The mechanism by which this choice is made is the sum of your beliefs and values. Basically, if an experience is important to you (i.e. it is part of your belief system) your mind will keep it within your awareness. If it is not important to you, you will not be aware of the information contained within it.
It leads to the question, “What is real?”
If reality is defined by what we experience, what does it mean when we are not aware of ninety-nine-point-nine percent of the world around us? What does it say for our decision making processes, how we treat our friends and family, the wars we fight, the love we make and the stories we tell ourselves?
Simply put. Reality is not real.
Reality as you define it is different to the way I define it. We may have similarities we accept but our fundamental way of seeing the world is dependent upon the one-hundred-and-thirty-four pieces of information we choose.
When you see a sunrise, you may be in awe of the light, the colour or the taste in the air. For me, the sunrise may represent the birth of another day of opportunity. I may notice the colour and the light but only in the way you notice a passing tree.
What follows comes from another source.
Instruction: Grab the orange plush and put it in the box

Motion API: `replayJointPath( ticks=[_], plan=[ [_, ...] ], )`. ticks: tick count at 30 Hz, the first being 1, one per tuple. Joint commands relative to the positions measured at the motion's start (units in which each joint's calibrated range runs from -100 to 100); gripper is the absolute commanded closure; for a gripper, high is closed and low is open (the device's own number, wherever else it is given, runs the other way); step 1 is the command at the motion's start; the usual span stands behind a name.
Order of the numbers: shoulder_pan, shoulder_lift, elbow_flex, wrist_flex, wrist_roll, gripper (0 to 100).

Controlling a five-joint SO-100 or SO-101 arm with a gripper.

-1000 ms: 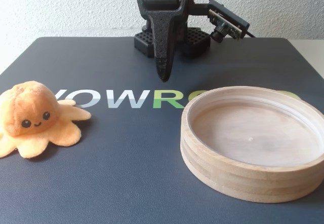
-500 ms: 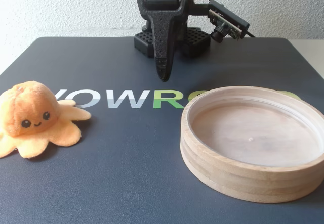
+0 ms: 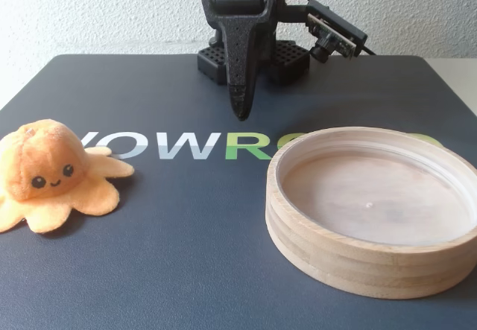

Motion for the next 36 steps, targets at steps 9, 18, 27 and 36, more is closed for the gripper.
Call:
replayJointPath(
  ticks=[9, 18, 27, 36],
  plan=[
    [-0.15, -0.18, 0.63, 0.16, 0.26, 99],
    [-0.15, -0.18, 0.72, 0.16, 0.62, 99],
    [-0.07, -0.27, 0.72, 0.16, 0.68, 99],
    [-0.07, 0.07, -6.08, -0.8, -3.73, 99]
  ],
)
What we deem as important is different.
What you need moment to moment changes and so your mind must follow specific steps to accommodate your focus. It will:
1. Delete – Delete any unnecessary information it does not need, or is marked as unimportant. For example, the number of red cars you saw today.
2. Distort – Distort information you are filtering, to make it fit into categories of importance you have unconsciously established. For example, the number of times you heard ‘I love you’ today may be distorted to include the number of times it was also written to you.
3. Generalise – Generalise all the information into one group, giving all things with similarities the same meaning. You have seen thousands of doors; different colours, shapes, locks and handles, but they are all still doors.
These two million pieces of information are reduced to a mere one-hundred-and-thirty-four bits you have conscious awareness of, and as you focus upon them your mind takes this as a directive for what to include in the next second and what to delete, distort and generalise.
Take a moment to consider your awareness of all the information coming at you from all your senses. You have one million, nine hundred and ninety nine thousand, eight hundred and sixty six (1,999,866 ) bits of information from the world around you not being used in your every-day life. What might be different if you become more aware? What relationships might be saved, what work might be improved, what opus might be written or grand opera choreographed? Ultimately, we are all projecting our reality, our world based on one-hundred-and-thirty-four bits of information. This is our perception and this is how we see the world.
Our beliefs and values are constantly shaping what enters our conscious awareness. We could say that all we see is a projection of all we believe and value. We tend to project onto the world the way we perceive it, and so it is. It is important to remember though that each of us is projecting our own version, our own little opera.
Our differences of opinion, our heated debates all point to seeing and experiencing the world through a different point of reference. What we argue about is not the thing itself, rather our need to validate and correctify our belief in it. If I accept and internalise your belief in something, it now becomes mine and consequently I project it into my world. We know this in some deep recess of our consciousness, which is why we fight so hard to validate our view of the world.
Try this exercise to see for yourself. Look around your room, or wherever you are, and count the number of times you see the colour blue.
Go on. Do it now!
How many times did you see the colour blue? Now, without looking, how many times did you see the colour red? Once, twice...maybe three times. Maybe you did not see it at all.
Now look around and count the actual instances of red.
Did you see it more times? The answer is likely yes. Why is this important to us?